Banjir informasi di masa pandemi mengajak warga digital untuk lebih waspada. Sebab, salah memilah informasi bisa menimbulkan kepanikan dan ketakutan dalam menghadapi pandemi.
Hal tersebut masuk dalam tema diskusi literasi digital yang ditujukan untuk masyarakat Kabupaten Blora, Jawa Tengah, dengan mengangkat tema ”Infodemik Pemetaan Komunikasi Publik terkait Covid-19 Melalui Transformasi Digital”, Rabu (30/6/2021). Literasi digital merupakan program nasional yang diluncurkan pemerintah melalui Kementerian Komunikasi dan Informasi untuk mewujudkan masyarakat yang cakap menggunakan teknologi digital.
Materi seputar literasi digital disuguhkan oleh sejumlah narasumber: Rifqi Fairuz (dosen IAIN Salatiga), Yonathan Dri Handarkho (Kaprodi magister informatika UAJ), Monica Sri Yuliarti (dosen Universitas Sebelas Maret), dan Nuralita A. Safitri (Kaizen Room). Kegiatan dipandu oleh entertainer Triwi Dyatmoko serta hadir juga key opinion leader Cindy A. Endge yang juga seorang konten kreator.
Menyinggung seputar infodemik, Monica Sri Yuliarti, mengutip dari WHO bahwa saat ini masyarakat selain harus waspada dengan kondisi pandemi juga harus waspada dengan infodemik atau informasi yang melimpah. Membanjirnya informasi membuat masyarakat sulit memastikan mana informasi benar dan mana yang hoaks.
“Komunikasi publik menjadi penting untuk menyeimbangkan infodemik.
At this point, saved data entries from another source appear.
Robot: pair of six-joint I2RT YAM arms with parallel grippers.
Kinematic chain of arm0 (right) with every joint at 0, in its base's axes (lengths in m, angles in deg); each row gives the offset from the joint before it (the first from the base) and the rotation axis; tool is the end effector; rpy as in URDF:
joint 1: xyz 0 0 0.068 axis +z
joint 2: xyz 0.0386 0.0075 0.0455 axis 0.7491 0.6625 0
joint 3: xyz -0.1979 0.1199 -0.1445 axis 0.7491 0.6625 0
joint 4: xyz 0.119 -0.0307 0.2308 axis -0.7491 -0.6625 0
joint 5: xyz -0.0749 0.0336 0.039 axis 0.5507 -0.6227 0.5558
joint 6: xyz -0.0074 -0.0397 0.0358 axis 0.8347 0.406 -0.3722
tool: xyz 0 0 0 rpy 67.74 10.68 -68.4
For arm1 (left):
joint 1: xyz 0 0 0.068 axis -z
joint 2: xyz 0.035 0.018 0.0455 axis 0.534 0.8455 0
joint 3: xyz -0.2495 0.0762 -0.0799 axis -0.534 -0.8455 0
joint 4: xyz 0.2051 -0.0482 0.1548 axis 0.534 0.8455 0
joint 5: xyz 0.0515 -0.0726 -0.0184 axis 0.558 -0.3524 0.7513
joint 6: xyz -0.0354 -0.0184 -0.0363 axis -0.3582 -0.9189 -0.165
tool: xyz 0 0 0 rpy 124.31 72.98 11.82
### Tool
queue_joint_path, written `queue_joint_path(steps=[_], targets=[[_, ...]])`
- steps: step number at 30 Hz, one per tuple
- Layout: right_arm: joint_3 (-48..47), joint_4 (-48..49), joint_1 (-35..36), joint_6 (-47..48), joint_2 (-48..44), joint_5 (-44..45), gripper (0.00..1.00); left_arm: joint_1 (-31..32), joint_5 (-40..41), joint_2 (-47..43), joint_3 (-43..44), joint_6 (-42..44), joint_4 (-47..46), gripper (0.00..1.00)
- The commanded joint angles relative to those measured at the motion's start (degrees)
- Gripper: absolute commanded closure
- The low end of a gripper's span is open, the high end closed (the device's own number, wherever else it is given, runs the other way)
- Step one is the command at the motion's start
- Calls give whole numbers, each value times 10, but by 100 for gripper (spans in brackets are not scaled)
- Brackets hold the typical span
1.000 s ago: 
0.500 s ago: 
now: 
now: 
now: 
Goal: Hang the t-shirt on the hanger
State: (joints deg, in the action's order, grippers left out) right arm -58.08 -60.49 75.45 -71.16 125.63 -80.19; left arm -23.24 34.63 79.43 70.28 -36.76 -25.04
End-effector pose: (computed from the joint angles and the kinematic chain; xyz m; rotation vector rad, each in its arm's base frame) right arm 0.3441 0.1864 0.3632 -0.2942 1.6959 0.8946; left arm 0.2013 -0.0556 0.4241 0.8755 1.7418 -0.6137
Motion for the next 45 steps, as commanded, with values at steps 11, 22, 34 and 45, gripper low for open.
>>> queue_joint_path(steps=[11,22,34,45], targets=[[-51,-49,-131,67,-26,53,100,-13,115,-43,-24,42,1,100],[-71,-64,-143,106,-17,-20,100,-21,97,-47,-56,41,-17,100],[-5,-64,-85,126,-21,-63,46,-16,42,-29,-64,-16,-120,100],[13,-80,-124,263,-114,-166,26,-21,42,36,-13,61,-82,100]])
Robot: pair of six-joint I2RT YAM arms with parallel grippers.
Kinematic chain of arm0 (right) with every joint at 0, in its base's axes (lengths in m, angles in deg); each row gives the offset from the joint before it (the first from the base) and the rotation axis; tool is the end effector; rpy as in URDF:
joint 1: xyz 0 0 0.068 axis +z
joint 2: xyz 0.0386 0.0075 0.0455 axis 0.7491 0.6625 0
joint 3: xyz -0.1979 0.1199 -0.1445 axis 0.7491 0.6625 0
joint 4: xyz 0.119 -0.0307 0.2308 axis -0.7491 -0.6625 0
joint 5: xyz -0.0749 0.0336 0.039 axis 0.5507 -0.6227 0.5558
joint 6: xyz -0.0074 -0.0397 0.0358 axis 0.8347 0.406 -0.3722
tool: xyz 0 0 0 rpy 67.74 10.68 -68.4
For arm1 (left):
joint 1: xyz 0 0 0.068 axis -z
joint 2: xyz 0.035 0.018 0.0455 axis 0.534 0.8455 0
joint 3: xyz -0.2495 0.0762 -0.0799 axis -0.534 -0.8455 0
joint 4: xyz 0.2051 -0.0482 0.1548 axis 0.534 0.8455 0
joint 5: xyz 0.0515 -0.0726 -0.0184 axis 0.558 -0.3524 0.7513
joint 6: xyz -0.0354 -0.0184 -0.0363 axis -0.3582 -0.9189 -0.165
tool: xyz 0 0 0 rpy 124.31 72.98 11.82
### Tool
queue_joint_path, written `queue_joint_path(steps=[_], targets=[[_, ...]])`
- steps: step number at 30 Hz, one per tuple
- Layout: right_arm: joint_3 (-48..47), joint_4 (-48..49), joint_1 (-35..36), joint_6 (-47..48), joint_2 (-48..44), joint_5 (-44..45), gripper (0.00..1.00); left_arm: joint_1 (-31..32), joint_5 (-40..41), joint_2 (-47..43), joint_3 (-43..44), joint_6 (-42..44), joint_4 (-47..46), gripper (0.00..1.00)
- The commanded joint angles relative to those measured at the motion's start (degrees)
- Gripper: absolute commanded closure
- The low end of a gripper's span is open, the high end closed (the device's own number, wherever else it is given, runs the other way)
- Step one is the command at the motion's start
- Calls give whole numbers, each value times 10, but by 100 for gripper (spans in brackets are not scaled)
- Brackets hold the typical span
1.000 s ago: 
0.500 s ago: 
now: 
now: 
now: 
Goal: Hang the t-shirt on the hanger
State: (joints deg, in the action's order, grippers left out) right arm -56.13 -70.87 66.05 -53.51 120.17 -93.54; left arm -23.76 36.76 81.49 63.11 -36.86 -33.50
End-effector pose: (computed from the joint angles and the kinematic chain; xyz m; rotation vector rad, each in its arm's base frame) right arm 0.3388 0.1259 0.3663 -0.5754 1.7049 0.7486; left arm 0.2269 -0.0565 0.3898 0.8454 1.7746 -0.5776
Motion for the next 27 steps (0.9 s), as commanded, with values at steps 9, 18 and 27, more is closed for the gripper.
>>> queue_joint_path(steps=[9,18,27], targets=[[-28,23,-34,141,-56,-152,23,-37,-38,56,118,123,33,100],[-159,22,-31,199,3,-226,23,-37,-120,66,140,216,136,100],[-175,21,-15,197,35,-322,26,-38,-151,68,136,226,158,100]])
Salah satunya pada kondisi saat ini bisa dilihat dari komunikasi pemerintah kepada masyarakat tentang informasi sebaran kasus Covid-19 dengan menyediakan platform informasi yang dapat diakses semua masyarakat,” ujar Monica.
Sedangkan bicara tentang digital culture yang menjadi salah satu pilar literasi digital, Monica menjelaskan adanya tiga bentuk budaya yaitu praktik, produk, dan perspektif. Penerapannya dalam literasi digital serta dalam konteks infodemik adalah bagaimana dalam berkomunikasi di media digital tetap berpegang pada nilai Pancasila.
“Kondisi geografis Indonesia memiliki budaya yang beragam, jadi dalam bermedia sosial kita perlu mengamalkan nilai Pancasila. Kita pegang Pancasila dan mewujudkannya dalam bentuk kata, video atau visualnya. Kita upayakan berkomunikasi dengan mengangkat nilai Pancasila,” imbuh Monica.
Membludaknya informasi di dunia maya menuntut para penghuninya mampu menganalisis informasi dengan baik dan menyebarkan informasi dengan bijak.
Widiasmorojati menyebut, informasi di media sosial memiliki snowball effect yang bisa menyebar dengan cepat dan tidak terkendali. Penyebaran informasi itu bisa berdampak positif juga negatif tergantung para penggunanya.
Sebab, pengguna media digital di Indonesia cenderung menilai kualitas informasi bukan berdasarkan isi tetapi siapa yang menyampaikan informasi. Akibatnya popularitas informasi, ikatan emosional, dan aspek kedekatan dengan sumber pemberi informasi membuat orang lebih percaya info yang diterima. Padahal info tersebut belum tentu kebenarannya.
“Untuk menangkal risiko negatif yang mungkin terjadi dalam menyebarkan informasi kita perlu introspeksi, apakah kita yakin info yang didapat itu pasti kebenarannya? Di sini kita bisa menilai kualitas informasi, jika meragukan mungkin perlu ditanyakan kepada orang yang lebih paham dengan topik tersebut.”
“Kemudian, jika disebar, apakah informasi yang didapat akan berdampak buruk pada orang lain atau berpengaruh pada jejak digital kita. Hal ini yang perlu kita lakukan sebelum memutuskan membagikan informasi,” pungkas Asmorojati.